Cryptocurrency is the latest phenomenon in the investing world, but how safe is it really? While some people have made millions buying cryptocurrency, you could easily lose everything.
Even the experts are divided about whether crypto is a good investment or not. Some celebrity billionaires like Elon Musk have promoted cryptocurrencies like Bitcoin (CRYPTO: BTC) and Dogecoin (CRYPTO: DOGE) on social media, while other investors like Charlie Munger and Warren Buffett have famously voiced their criticism of cryptocurrency.
Cryptocurrency can be incredibly risky -- so risky that some would consider it more of a gamble than an investment. And there are a few things you should know before you buy.
1. Investments are long-term, while gambling is short-term
The truth is, cryptocurrency could be either an investment or a gamble, depending on your strategy.
If you're buying crypto for the sole purpose of trying to get rich overnight, then it falls into gambling territory. But if you truly believe cryptocurrency is the way of the future and will be around for decades to come, then buying it now could be considered more of an investment.
No matter where you choose to invest, it's best to take a long-term strategic approach. Don't invest in anything you're not willing to hold for at least a few years, or ideally decades. Cryptocurrency is extremely volatile in the short term, but if you believe in its future, you could stand to make a lot of money over time if it succeeds.

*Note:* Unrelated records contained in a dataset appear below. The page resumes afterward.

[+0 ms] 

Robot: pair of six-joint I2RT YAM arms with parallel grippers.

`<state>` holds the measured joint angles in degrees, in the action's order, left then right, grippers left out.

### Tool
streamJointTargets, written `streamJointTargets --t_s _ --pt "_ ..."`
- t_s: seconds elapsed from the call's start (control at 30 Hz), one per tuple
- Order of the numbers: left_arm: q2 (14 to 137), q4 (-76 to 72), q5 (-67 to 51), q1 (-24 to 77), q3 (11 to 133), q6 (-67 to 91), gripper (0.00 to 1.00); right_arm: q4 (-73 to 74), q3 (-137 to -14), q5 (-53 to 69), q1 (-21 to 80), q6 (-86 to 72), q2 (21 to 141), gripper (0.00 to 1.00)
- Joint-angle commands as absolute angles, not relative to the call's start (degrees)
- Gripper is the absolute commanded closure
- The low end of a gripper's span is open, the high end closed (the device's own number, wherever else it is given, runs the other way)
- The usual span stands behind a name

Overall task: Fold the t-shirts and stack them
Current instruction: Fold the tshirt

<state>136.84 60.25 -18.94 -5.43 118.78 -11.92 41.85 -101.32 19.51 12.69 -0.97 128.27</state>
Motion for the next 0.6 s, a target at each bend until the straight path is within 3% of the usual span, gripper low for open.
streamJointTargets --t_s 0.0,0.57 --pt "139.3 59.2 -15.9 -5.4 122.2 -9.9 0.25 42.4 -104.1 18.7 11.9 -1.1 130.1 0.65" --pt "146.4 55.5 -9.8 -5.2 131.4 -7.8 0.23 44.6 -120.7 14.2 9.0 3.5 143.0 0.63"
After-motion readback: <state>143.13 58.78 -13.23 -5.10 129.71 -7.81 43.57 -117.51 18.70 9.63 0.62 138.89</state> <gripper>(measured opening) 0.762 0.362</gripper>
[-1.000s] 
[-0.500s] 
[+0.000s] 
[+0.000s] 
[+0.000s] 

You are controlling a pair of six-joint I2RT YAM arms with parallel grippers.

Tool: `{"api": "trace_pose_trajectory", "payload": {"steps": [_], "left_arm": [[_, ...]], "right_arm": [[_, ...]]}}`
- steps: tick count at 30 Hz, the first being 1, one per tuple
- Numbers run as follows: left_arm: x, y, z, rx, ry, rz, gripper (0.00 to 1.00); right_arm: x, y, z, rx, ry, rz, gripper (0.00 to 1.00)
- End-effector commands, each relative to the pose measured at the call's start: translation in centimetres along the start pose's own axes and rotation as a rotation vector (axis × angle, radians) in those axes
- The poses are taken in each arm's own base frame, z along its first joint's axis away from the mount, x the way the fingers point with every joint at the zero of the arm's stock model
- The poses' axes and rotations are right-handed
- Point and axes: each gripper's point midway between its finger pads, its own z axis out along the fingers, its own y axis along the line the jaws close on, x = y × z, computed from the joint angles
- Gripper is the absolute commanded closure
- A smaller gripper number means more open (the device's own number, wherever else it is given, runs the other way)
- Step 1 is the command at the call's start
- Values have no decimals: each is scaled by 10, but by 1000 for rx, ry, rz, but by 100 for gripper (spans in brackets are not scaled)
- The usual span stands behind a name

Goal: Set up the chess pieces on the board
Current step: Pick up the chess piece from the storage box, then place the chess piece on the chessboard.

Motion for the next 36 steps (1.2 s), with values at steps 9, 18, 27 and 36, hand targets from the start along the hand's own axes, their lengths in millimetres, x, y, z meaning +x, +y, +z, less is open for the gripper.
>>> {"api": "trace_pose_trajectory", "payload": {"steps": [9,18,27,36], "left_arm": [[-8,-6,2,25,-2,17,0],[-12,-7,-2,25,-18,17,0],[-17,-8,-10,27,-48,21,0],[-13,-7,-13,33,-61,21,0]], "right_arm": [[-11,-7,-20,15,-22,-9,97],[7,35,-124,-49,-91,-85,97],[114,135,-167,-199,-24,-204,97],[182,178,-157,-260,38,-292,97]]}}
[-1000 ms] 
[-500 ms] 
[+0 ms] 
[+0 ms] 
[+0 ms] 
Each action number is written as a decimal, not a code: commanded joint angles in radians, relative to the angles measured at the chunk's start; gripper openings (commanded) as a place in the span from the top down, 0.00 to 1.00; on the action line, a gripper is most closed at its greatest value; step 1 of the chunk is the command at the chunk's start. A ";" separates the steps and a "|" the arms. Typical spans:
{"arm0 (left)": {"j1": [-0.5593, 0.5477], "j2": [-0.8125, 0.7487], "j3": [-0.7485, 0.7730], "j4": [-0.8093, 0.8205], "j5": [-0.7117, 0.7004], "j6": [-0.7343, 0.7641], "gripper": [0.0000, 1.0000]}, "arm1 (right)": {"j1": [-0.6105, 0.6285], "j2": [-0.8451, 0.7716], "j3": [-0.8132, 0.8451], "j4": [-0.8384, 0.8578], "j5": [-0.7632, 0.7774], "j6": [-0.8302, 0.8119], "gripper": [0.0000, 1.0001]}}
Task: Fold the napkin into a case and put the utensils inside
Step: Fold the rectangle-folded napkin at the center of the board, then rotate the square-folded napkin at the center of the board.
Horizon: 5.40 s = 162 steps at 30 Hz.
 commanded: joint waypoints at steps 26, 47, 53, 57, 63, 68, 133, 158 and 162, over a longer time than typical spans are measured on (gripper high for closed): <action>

There are no guarantees that cryptocurrency will succeed over the long run, and you could still lose everything even when taking a long-term approach. But you're less likely to lose money than if you were to try to time the market to make a quick buck in the short term.
2. Investing is taking calculated risks
Investing will always carry some degree of risk, even if you're investing in relatively safe places. But becoming a successful investor involves taking calculated and educated risks, and the same is true when it comes to cryptocurrency.
If you put your life savings behind cryptocurrency, that's definitely a gamble. But there are ways to invest in cryptocurrency in a more calculated and safer way.
First, make sure your financial situation is healthy and you're only investing money you can afford to lose. Next, double-check that your portfolio is properly diversified. If you're adding crypto to the mix, you'll want to be sure the rest of your investments are as strong and stable as possible. Then if crypto does fail, it won't take the rest of your portfolio down with it.
By being strategic and careful about how you invest in cryptocurrency, it's possible to reduce your risk.
3. Where you invest matters
Cryptocurrency, in general, is risky. But some cryptocurrencies are more dangerous than others, and choosing the wrong one could be a gamble.
While cryptocurrencies may be very different from stocks, you can still research them in much the same way you would other investments. With stocks, it's important to look at a company's underlying fundamentals to determine whether it's likely to grow over time. The same is true for cryptocurrencies.
As you're researching different types of cryptocurrencies, ask yourself a few questions. Does this particular cryptocurrency have any real-world utility right now? If not, how likely is it to become mainstream in the future? Does it have any advantages over its competitors? If new cryptocurrencies come along, how likely is it that this one will retain its advantages?
If you're choosing cryptocurrencies based on how trendy they are or how much their price has increased, that's more similar to gambling. But if you do your research and are buying the cryptocurrency you believe is the strongest, then it's more of an investment.
Should you invest in cryptocurrency?
Right now, cryptocurrency is still a highly speculative investment, and nobody knows where it will go. Unlike stocks, cryptocurrencies don't have a long track record. And no matter how much you try to reduce your risk, there's still a good chance you could lose money. If you're a risk-averse investor, it may be best to steer clear of cryptocurrency for now.
But if you've decided you want to invest in crypto, the best thing you can do is research your options, prepare your portfolio accordingly, and hold onto your investment for the long term. You can't eliminate risk entirely, but the more you prepare, the better off you'll be.